Sean Taylor case: attorneys for alleged shooter announce to media that they want a plea. This highlights and underscores how some small town lawyers should stay away from big cases. A Ft.Myers attorney stipulated to a bench trial on court tv in a murder case, client convicted. Wilbur Smith and his son obviously got involved in this case for publicity only. Who in their right mind would think that the state would be seeking less than life in prison for the murder of a celebrity that 3000 people from all around the country come to attend his funeral. He has announce to the media and world that his client is guilty and wants a plea without doing any work to convince the state that they should be lenient or that there are problems with the case. Hasn't even been arraignment and he admits his client's guilt? Is this brilliant or incompetent? I know that Smith THINKS he is one of the best defense attorneys in the state. He also has a very long track record of screwing attorneys who work with him- fair warning to any local counsel who want a piece of the case of the shooter of Taylor. FACDL of Miami be warned- watch out for this guy!

Anonymous said...

Now you and I both know that Alan Shuminer is not Rumpole.

Anonymous said...

What the Republican lapdogs on this blog forget to mention is that it now been proven beyond any doubt that our President lied to us in October when, in his usual insecure condescending tone, he warned us that we were risking World War III if we didn't take steps against Iran when the record now shows that he had already been briefed on the findings of the NIE well before October (of course, yesterday he lied again and said that no on had bothered to tell him about the NIE findings until last week). Dick Cheney has been trying to keep the NIE findings from making it to the public record for the last year. The bottom line is--as Rumpole states--we simply can't believe anything that these people say, and they are trying to manipulate the Iran situation in order to help the Republican candidate win the presidential election in 2008. I predict a Gulf of Tonkin-like incident within the next six months. That is why it is so important that we memorialize this incident as a confirmed perfidy by one of the most perfidious administrations this country has ever had.

Anonymous said...

I've always thought we did not a "bar" to regulate us. It'll never happen, but its a great idea.

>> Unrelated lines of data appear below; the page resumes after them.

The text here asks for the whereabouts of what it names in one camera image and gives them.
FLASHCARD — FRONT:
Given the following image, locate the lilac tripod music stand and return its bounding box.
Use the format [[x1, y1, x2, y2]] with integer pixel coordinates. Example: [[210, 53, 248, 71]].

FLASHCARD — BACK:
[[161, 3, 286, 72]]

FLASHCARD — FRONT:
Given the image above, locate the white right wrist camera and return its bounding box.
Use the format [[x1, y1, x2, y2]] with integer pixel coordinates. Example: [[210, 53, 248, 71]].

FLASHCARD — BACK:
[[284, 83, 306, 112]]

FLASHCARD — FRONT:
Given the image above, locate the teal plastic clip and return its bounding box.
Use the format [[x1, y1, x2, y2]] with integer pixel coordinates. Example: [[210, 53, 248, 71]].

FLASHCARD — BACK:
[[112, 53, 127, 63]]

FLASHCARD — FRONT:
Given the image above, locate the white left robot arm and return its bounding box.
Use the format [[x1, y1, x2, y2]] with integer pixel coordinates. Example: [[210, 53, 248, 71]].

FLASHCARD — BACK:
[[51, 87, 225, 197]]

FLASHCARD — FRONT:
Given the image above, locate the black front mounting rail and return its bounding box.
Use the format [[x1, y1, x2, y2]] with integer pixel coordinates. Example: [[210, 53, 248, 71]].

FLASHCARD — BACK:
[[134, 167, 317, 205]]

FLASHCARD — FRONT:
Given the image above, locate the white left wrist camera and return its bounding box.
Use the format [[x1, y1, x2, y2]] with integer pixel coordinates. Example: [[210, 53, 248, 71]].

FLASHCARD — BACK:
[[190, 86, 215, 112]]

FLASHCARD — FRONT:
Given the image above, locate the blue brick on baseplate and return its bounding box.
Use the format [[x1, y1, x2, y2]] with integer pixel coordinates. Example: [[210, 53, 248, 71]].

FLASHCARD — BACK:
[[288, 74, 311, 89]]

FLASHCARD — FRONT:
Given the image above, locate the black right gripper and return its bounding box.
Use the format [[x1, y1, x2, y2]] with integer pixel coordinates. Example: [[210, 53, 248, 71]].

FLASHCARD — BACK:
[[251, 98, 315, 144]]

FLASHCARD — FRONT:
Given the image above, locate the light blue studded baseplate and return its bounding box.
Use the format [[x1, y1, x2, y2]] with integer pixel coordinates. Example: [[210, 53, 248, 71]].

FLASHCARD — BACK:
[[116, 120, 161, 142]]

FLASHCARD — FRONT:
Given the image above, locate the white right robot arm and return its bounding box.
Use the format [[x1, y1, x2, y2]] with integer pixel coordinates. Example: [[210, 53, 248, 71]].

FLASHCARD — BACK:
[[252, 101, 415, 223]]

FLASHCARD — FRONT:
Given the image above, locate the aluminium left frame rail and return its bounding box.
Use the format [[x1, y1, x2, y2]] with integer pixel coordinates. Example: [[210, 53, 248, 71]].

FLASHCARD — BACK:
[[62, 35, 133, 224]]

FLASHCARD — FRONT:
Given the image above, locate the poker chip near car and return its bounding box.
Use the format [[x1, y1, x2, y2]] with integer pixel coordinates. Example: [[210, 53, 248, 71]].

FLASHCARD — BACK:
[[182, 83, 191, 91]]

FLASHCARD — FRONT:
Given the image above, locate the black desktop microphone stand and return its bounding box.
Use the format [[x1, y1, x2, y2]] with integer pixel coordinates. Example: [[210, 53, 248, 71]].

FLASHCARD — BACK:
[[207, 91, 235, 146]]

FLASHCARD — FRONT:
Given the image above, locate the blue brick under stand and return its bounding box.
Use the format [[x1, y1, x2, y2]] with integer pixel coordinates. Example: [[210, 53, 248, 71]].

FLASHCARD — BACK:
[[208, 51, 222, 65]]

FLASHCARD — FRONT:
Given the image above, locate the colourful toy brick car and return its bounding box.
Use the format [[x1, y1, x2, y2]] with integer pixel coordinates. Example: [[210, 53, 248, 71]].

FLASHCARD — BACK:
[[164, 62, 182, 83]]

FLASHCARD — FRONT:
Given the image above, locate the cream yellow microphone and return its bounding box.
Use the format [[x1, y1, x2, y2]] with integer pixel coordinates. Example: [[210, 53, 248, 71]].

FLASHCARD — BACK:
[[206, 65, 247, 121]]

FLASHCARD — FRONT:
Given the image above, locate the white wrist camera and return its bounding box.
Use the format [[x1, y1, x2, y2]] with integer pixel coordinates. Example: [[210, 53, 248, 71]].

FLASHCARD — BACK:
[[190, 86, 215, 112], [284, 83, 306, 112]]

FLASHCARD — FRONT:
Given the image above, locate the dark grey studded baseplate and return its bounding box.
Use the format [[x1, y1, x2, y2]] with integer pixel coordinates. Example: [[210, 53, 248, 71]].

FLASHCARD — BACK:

Those who can do, those you can't regulate.

Anonymous said...

The best Christmas gift is Jack losing his bar license. No need to wrap it.

Merry Christmas All

Anonymous said...

Why is it when something about shumie gets posted he can't be Rumpole, but when someone calls Phil R names and calls his wife and child names, it gets posted and people say its Phil trying to prove he's not rumpole?

Anonymous said...

Why do Lawyers fear attacking the Florida Bar, because its a good'ol boy agency. Unless you are big and powerful, they will always win. ABOLISH THE BAR, LET THE LAWSUITS FLY!

Anonymous said...

Get over it already.

Anonymous said...

4:42, I wrote the 10:10 am comment, and I am about as far from being a Republican lapdog as one can get. I just think that it's silly not to think the ayatallohs gave up their nuclear ambitions-is there any doubt they'd like nukes or that they'd like to use 'em?-probably on Isreal-b/c they were afraid this lunatic Bush may invade them too.

And do not forget that right after we invaded Iraq and took out their dictatorship, another dictator gave up his nuclear ambitions-Col. Moammar Quaddafi of Libya.

These are good things for all peaceful people-whether you hate Bush or hate the Iraq war (and I did at first but now I'm not SO sure).

The world is complex, and sometimes actions that seem destined to be failures turn out a bit differently over time.

Anonymous said...

4:42, get a reality check, and get over your Bush dementia.

The fellow who wrote the NIE, Thomas Fingar, just testified under oath to Congress in July 2007 that Iran was still seeking nuclear weapons. See http://www.weeklystandard.com/weblogs/TWSFP/2007/12/nie_an_abrupt_aboutface.asp

Now, suddenly they're not?? What changed Fingar's mind in 4 months?

If the NIR really is true, are you and the rest of the Bush haters going to give Bush credit for getting the ayatollahs' attention in 2003 by invading Iraq?

Anonymous said...

What is Thompson accused of doing?

Pacificus said...

Rump,

Very interesting day at the Aleman hearing. Diane Cuddihy was right on the law and Sandra Perlman held up very well durring cross examination.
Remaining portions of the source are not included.